Requesting `process_dataframe()`

maxschmitt commented 3 months ago

Problem

Currently, it is not possible to apply a processing function of audinterface.Process or audinterface.Feature to a DataFrame object. Such a method would be meaningful, as process_index() cannot be efficiently used when a Segment object is passed as segment argument, because labels need to be carried to the resulting dataframe (the resulting index after segmentation has typically additional rows).

Solution

A new method process_dataframe() could solve this.

If no segmentation is required, the behaviour is very similar to process_index(), but all labels are kept and attached to the output.
If a segmentation is required, for each row in the input, the labels are duplicated and attached to all corresponding rows at the output.

@hagenw

hagenw commented 3 months ago

Is the idea behind it, that the processing function has also access to the labels in the dataframe, or just that you can use the newly segmented dataframe with the column of the original labels as ground truth afterwards. The later, could most likely also be solved by a function that takes as input the original dataframe and the new index, and then assigns the original labels to the new segments.

The first part was handled so far by the special processing args idx, file, root, see https://audeering.github.io/audinterface/usage.html#special-processing-function-arguments. This we introduced based on an earlier issue, that proposed to add process_table() in https://github.com/audeering/audinterface/issues/25.

But I agree, that it might be more elegant to just add something like process_dataframe() or process_table().

maxschmitt commented 3 months ago

Processing the original labels was not something I had in my mind, so far, so the "external" function might be sufficient. However, doing this is relatively time-consuming for a large table, so, the "elegant" solution would be preferred.

hagenw commented 3 months ago

Having access to the labels is also not that easy, as usually we provide a processing function, that works also for process_file(). Which means we cannot assume that it has access to the labels. For that I would stick to the solution introduced with https://audeering.github.io/audinterface/usage.html#special-processing-function-arguments.

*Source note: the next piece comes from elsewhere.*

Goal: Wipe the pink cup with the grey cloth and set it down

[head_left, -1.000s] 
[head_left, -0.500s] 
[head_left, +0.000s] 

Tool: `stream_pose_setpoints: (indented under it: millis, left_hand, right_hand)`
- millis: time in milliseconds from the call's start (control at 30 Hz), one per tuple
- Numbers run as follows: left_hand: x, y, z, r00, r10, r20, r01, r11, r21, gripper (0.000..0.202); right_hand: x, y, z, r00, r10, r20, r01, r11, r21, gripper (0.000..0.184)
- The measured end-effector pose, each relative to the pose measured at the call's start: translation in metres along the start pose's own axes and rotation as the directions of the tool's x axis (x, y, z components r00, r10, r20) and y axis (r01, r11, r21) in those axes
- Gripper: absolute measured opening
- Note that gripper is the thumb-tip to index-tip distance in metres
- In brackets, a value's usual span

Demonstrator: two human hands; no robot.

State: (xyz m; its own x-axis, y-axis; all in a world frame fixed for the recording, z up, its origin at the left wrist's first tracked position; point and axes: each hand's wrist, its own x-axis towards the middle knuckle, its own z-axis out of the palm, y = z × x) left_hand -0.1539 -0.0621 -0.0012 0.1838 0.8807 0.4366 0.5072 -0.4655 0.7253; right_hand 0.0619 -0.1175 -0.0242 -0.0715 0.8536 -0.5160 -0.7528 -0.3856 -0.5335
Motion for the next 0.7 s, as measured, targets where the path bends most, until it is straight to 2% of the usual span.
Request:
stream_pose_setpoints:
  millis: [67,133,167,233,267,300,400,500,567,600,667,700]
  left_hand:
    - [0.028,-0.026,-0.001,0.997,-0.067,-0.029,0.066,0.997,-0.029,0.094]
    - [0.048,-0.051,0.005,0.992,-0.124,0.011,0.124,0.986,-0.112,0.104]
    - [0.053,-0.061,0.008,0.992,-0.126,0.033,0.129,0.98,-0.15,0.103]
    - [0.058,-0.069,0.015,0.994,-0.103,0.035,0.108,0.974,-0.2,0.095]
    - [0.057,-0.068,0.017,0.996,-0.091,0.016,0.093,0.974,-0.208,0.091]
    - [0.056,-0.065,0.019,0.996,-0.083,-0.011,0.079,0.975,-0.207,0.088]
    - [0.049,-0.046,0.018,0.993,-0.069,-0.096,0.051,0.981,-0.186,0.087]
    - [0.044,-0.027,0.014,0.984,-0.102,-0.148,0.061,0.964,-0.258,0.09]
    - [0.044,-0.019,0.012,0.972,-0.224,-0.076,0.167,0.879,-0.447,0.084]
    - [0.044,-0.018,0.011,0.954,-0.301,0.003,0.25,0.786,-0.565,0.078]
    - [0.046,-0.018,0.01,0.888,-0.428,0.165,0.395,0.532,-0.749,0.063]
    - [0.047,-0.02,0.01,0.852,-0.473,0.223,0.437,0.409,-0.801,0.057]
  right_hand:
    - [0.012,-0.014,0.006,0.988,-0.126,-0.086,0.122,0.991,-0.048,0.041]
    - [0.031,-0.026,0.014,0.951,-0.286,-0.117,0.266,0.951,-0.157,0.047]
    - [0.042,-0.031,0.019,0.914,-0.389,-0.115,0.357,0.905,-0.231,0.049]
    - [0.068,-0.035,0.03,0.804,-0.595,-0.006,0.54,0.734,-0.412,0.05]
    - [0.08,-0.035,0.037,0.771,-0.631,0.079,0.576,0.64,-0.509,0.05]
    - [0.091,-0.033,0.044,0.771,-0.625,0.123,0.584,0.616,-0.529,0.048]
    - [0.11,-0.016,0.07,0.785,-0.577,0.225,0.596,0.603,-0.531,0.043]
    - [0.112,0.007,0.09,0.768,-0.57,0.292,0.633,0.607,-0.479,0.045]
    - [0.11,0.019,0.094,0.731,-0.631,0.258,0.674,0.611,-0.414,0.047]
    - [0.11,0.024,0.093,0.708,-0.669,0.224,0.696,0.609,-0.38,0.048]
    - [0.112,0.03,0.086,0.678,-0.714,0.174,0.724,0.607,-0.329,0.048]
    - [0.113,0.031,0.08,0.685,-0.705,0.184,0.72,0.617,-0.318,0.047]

Which means the new process_dataframe() can be restricted to update the index and assign the labels accordingly. One challenge we might face here, is that there might be a naming clash between the original labels of the dataframe and the new ones added by process_func. Maybe it would be better if process_dataframe() returns two dataframes then. One with the original labels, and a second with the new labels? In the case of audinterface.Process() it should also return a series not a dataframe for the second object. And we might also want to support providing a series instead of a dataframe. So I guess, we also need a better name for the method. Maybe process_table()?

maxschmitt commented 3 months ago

process_table() sounds good

hagenw commented 3 months ago

Great, @maxschmitt would you be able to try to work on it?

maxschmitt commented 3 months ago

able to try

sounds reasonable ;) challenge accepted

maxschmitt commented 2 months ago

@hagenw

Thinking about it, would it actually be necessary to have process_table() also in Process and Feature? I mean, we need it in Process as the segmentation is handled there, but I'm not sure whether it should be an API function.

My idea would be to have process_table() only in Segment.

For Process, it does not make sense imho and it should be aligned with Feature. I we added it, we would end up in the "dirty" solution that two objects are returned. Moreover, there might be rarely cases where we want to segment, keep labels, and compute new features at the same time.

maxschmitt commented 2 months ago

I am not sure if I got it correct, but:

The solution from https://github.com/audeering/audinterface/issues/25 will not work as we would need the idx in the segmentation function, which won't be able to handle idx or labels (consider the case where we have "external" segmentation functions). Moreover, Segment.process_index() cannot return a Series or DataFrame object.

Only Process.process_func does have access to the labels, but there, we do not have access to the original index anymore.

The idea of having process_table() somehow crashes the whole framework as the outputs of processing functions are not consistent anymore within each interface (Segment, Process, Features).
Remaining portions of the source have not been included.